→ Given information
◇ ◇ ◇ ◇

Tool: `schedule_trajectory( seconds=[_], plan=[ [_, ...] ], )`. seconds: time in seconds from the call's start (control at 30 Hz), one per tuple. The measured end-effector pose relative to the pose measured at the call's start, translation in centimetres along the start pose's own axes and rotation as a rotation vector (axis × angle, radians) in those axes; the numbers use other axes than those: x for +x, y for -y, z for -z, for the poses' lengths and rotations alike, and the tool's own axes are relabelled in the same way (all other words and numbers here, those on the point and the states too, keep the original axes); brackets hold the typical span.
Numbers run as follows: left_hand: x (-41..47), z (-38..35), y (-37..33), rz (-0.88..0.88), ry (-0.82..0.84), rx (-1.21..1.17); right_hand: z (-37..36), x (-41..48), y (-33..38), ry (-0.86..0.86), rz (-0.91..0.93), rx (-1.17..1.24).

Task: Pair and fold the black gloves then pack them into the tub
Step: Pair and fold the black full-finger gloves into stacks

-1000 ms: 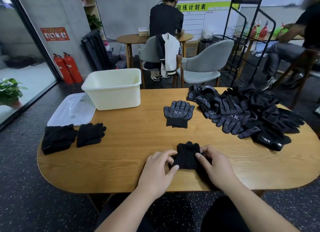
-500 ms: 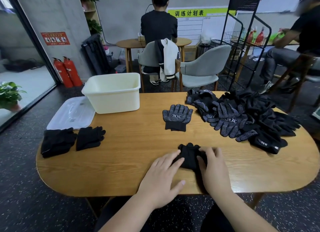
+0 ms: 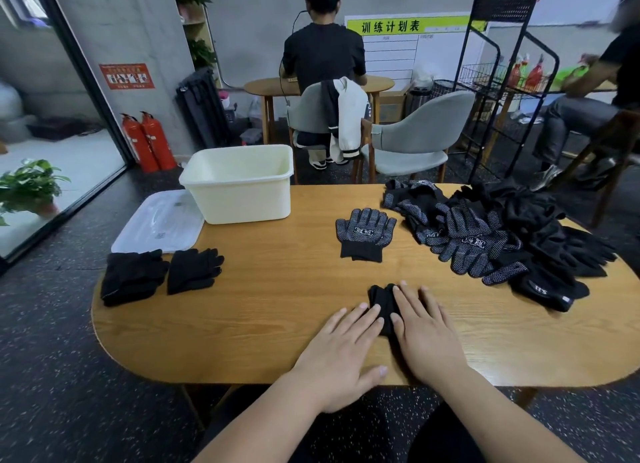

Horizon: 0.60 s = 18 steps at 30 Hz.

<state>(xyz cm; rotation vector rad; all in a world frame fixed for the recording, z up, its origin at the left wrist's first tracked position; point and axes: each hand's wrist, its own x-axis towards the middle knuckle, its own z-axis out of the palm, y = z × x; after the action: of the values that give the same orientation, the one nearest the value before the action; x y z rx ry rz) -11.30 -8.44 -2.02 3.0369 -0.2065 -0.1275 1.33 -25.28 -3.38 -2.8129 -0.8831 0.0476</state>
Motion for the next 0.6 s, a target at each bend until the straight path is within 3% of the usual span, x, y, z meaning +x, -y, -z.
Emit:
schedule_trajectory(
  seconds=[0.17, 0.37, 0.6],
  plan=[
    [-0.5, 0.5, 0.4, 0.067, -0.073, -0.050, 1.1, 0.2, -0.4, -0.019, 0.010, 0.111],
    [-3.1, 1.3, 4.1, 0.121, -0.136, -0.106, 2.3, 1.0, 1.1, -0.027, 0.228, 0.150],
    [-6.6, 2.3, 9.2, 0.415, -0.199, -0.140, 1.8, 1.9, 7.7, 0.052, 0.324, 0.162]
  ],
)
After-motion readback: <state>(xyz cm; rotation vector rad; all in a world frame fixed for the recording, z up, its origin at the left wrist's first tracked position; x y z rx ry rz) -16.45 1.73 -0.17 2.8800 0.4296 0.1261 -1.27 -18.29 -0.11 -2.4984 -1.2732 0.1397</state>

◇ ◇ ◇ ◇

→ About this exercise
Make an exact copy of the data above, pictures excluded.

→ Task solution
Tool: `schedule_trajectory( seconds=[_], plan=[ [_, ...] ], )`. seconds: time in seconds from the call's start (control at 30 Hz), one per tuple. The measured end-effector pose relative to the pose measured at the call's start, translation in centimetres along the start pose's own axes and rotation as a rotation vector (axis × angle, radians) in those axes; the numbers use other axes than those: x for +x, y for -y, z for -z, for the poses' lengths and rotations alike, and the tool's own axes are relabelled in the same way (all other words and numbers here, those on the point and the states too, keep the original axes); brackets hold the typical span.
Numbers run as follows: left_hand: x (-41..47), z (-38..35), y (-37..33), rz (-0.88..0.88), ry (-0.82..0.84), rx (-1.21..1.17); right_hand: z (-37..36), x (-41..48), y (-33..38), ry (-0.86..0.86), rz (-0.91..0.93), rx (-1.17..1.24).

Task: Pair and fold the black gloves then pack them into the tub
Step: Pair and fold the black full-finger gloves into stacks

-1000 ms: 
-500 ms: 
+0 ms: 

Horizon: 0.60 s = 18 steps at 30 Hz.

<state>(xyz cm; rotation vector rad; all in a world frame fixed for the recording, z up, its origin at the left wrist's first tracked position; point and axes: each hand's wrist, its own x-axis towards the middle knuckle, its own z-axis out of the palm, y = z × x; after the action: of the values that give the same orientation, the one nearest the value before the action; x y z rx ry rz) -11.30 -8.44 -2.02 3.0369 -0.2065 -0.1275 1.33 -25.28 -3.38 -2.8129 -0.8831 0.0476</state>
Motion for the next 0.6 s, a target at each bend until the straight path is within 3% of the usual span, x, y, z meaning +x, -y, -z.
Emit:
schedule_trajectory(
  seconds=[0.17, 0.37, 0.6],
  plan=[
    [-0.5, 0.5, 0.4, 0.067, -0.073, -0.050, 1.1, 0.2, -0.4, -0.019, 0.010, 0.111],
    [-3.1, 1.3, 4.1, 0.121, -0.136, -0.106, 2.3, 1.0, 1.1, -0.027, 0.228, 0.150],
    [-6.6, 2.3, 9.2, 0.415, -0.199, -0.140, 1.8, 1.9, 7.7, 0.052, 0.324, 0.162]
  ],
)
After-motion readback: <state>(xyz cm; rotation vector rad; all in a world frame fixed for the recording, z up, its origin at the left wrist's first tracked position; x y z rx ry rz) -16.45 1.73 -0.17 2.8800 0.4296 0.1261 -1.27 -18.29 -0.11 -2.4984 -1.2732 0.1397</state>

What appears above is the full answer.